→ **WHAT IS BEING ASKED**: Look through the data below, and copy each line that carries the word "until".

(Entries taken from a collection)
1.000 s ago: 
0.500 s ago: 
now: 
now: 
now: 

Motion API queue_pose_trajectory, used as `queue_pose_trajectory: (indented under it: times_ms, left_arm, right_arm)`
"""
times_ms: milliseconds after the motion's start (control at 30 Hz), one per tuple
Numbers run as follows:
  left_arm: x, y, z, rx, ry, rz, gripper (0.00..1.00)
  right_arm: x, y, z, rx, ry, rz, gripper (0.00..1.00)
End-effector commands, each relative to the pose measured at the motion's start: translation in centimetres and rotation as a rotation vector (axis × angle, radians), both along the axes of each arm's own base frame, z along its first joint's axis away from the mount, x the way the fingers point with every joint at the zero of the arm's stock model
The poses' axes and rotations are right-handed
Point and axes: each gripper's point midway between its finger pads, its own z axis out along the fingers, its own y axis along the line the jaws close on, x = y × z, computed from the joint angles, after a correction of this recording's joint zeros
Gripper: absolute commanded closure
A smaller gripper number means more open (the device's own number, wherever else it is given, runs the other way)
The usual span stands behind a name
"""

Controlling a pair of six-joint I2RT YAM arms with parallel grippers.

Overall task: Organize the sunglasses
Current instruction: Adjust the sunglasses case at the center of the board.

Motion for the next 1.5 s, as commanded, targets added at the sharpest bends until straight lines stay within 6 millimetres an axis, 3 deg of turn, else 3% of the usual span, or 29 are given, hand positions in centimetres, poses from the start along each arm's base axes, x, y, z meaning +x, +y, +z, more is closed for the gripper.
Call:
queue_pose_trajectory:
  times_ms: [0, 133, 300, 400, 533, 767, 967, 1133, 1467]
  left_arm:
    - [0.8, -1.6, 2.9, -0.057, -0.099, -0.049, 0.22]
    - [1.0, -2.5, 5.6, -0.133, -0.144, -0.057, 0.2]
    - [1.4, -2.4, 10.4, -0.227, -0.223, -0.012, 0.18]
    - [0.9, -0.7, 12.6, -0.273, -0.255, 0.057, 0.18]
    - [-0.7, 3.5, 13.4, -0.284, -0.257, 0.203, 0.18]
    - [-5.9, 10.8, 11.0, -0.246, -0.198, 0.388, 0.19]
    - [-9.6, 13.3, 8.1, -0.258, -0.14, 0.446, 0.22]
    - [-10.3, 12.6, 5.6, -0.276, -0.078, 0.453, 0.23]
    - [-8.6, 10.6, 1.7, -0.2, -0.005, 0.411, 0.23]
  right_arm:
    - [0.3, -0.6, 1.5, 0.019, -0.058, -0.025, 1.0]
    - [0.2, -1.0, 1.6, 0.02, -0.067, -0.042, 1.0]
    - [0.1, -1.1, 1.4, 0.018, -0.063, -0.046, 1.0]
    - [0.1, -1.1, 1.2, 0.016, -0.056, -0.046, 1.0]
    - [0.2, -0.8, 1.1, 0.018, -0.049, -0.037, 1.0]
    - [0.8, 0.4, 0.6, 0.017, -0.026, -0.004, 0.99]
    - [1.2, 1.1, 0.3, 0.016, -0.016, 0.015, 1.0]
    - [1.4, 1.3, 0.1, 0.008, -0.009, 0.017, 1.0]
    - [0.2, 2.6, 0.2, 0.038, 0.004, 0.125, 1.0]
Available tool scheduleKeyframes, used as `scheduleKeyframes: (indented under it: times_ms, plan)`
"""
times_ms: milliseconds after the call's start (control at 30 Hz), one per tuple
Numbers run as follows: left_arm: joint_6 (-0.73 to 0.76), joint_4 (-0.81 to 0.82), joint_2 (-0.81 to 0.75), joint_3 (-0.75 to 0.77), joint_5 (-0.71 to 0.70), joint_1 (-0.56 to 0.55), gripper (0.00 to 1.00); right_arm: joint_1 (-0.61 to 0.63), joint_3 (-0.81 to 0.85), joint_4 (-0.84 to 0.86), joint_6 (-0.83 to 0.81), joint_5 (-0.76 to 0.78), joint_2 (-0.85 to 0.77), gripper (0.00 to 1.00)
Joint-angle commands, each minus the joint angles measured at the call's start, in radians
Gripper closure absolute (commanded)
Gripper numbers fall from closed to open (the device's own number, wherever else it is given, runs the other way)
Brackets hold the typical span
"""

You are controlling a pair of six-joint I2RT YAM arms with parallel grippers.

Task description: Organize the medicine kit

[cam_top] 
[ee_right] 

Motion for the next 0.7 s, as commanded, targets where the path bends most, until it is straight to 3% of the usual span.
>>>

→ **RESPONSE BELOW**:
Motion for the next 1.5 s, as commanded, targets added at the sharpest bends until straight lines stay within 6 millimetres an axis, 3 deg of turn, else 3% of the usual span, or 29 are given, hand positions in centimetres, poses from the start along each arm's base axes, x, y, z meaning +x, +y, +z, more is closed for the gripper.
Motion for the next 0.7 s, as commanded, targets where the path bends most, until it is straight to 3% of the usual span.

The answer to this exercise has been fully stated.